Your instructions:
The answer is every line in the data below that contains the word "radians".

═══ Given records ═══

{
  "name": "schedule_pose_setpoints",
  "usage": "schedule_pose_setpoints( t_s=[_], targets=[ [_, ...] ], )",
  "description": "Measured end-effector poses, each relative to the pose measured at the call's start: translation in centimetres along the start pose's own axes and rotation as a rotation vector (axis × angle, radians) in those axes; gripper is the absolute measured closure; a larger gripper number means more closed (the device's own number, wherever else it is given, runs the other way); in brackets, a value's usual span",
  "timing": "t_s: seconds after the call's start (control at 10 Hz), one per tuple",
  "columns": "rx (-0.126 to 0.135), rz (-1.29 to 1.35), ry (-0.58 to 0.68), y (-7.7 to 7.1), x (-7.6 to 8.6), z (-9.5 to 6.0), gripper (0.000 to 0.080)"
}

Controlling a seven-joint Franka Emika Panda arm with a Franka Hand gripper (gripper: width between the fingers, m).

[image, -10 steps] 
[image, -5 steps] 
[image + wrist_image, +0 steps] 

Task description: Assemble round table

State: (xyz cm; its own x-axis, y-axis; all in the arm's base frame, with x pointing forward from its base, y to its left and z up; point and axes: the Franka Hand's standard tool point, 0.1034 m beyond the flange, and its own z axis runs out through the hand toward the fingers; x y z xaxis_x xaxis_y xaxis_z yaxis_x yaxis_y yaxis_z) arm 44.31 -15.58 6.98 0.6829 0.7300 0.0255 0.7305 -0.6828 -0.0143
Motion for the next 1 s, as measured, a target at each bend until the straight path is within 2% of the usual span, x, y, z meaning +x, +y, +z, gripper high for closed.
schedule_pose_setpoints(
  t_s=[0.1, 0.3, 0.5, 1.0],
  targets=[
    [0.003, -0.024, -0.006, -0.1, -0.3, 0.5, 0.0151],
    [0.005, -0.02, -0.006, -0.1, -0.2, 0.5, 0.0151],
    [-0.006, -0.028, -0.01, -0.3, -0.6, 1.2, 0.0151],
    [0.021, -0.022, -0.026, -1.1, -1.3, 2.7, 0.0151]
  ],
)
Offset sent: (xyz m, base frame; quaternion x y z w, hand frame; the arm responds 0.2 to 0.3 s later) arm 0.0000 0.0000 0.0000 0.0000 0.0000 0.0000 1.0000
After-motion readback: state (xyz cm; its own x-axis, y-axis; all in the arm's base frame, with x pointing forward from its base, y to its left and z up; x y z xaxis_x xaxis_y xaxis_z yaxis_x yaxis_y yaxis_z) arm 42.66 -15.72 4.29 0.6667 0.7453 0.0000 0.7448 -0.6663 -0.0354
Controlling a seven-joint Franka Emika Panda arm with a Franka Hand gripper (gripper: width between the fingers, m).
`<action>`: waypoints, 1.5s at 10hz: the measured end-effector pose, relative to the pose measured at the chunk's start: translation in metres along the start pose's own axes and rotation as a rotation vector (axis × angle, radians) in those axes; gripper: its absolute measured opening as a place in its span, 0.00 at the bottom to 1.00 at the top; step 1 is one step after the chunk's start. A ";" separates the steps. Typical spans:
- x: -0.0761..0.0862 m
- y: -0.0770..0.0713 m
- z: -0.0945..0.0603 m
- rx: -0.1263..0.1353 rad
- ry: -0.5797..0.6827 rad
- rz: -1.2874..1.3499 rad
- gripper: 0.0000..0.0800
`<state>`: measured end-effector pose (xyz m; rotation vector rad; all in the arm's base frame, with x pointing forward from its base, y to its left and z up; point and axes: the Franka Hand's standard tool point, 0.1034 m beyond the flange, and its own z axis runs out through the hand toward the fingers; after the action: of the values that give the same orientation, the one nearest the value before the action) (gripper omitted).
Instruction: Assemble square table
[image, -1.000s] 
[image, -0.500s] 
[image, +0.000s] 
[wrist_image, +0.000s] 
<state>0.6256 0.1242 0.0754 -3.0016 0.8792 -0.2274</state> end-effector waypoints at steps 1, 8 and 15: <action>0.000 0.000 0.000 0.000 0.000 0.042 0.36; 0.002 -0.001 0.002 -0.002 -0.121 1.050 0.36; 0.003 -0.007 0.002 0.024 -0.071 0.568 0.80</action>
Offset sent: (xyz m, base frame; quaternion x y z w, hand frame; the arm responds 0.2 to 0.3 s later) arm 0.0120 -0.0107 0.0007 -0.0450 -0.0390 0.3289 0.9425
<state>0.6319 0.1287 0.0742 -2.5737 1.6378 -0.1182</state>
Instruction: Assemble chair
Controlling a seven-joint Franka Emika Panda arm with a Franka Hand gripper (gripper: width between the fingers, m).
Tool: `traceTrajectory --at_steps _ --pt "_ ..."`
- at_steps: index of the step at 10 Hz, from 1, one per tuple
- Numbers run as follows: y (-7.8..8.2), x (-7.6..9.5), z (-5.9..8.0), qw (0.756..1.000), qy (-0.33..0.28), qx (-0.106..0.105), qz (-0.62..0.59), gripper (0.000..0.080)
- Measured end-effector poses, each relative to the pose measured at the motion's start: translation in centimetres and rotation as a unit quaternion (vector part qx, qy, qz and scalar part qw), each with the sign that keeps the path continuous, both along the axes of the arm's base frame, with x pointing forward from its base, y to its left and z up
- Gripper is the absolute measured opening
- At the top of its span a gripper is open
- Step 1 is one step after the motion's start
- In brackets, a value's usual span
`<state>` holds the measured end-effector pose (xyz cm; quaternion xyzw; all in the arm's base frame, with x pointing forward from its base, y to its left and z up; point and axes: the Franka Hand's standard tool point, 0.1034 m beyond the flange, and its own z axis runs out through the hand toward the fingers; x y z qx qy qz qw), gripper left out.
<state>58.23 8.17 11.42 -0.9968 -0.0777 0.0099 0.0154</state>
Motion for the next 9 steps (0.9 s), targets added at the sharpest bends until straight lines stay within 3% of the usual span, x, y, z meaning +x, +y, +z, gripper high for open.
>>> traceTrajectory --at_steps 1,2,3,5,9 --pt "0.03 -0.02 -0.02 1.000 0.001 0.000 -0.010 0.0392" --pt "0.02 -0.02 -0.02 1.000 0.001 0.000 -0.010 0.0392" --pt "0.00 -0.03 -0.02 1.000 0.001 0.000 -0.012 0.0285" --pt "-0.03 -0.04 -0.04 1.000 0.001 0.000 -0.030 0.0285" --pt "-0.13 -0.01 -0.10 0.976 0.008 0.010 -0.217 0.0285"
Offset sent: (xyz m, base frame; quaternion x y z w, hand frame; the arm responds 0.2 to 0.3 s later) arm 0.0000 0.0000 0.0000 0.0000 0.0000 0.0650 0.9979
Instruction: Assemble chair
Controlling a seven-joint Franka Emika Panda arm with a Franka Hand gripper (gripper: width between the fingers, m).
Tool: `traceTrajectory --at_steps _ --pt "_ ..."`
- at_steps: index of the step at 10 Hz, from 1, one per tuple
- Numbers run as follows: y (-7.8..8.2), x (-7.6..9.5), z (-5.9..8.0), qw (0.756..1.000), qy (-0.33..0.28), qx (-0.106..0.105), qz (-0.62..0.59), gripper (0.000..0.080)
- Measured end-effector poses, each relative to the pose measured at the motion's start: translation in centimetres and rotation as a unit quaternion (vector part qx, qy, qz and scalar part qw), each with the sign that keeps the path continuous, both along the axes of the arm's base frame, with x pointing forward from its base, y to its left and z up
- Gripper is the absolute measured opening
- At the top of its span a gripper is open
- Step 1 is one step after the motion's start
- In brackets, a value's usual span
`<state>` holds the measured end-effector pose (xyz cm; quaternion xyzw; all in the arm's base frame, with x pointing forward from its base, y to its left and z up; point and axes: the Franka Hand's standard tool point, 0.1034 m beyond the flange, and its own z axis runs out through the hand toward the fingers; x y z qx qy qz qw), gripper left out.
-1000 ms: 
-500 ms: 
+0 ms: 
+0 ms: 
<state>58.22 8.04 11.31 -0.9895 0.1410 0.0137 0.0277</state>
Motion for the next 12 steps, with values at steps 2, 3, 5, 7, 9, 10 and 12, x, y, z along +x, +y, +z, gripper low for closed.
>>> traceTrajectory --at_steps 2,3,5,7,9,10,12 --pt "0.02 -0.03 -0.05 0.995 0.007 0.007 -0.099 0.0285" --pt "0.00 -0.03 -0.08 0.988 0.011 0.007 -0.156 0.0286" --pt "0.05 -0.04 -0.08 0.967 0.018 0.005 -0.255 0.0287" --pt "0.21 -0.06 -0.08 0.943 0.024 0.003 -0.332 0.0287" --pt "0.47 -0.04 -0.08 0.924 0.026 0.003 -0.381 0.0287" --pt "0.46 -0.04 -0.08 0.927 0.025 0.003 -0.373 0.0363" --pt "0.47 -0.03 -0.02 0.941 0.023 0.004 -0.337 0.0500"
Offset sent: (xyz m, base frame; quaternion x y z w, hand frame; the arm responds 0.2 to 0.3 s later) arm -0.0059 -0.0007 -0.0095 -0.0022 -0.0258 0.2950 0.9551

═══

Solution below:
  "description": "Measured end-effector poses, each relative to the pose measured at the call's start: translation in centimetres along the start pose's own axes and rotation as a rotation vector (axis × angle, radians) in those axes; gripper is the absolute measured closure; a larger gripper number means more closed (the device's own number, wherever else it is given, runs the other way); in brackets, a value's usual span",
`<action>`: waypoints, 1.5s at 10hz: the measured end-effector pose, relative to the pose measured at the chunk's start: translation in metres along the start pose's own axes and rotation as a rotation vector (axis × angle, radians) in those axes; gripper: its absolute measured opening as a place in its span, 0.00 at the bottom to 1.00 at the top; step 1 is one step after the chunk's start. A ";" separates the steps. Typical spans:

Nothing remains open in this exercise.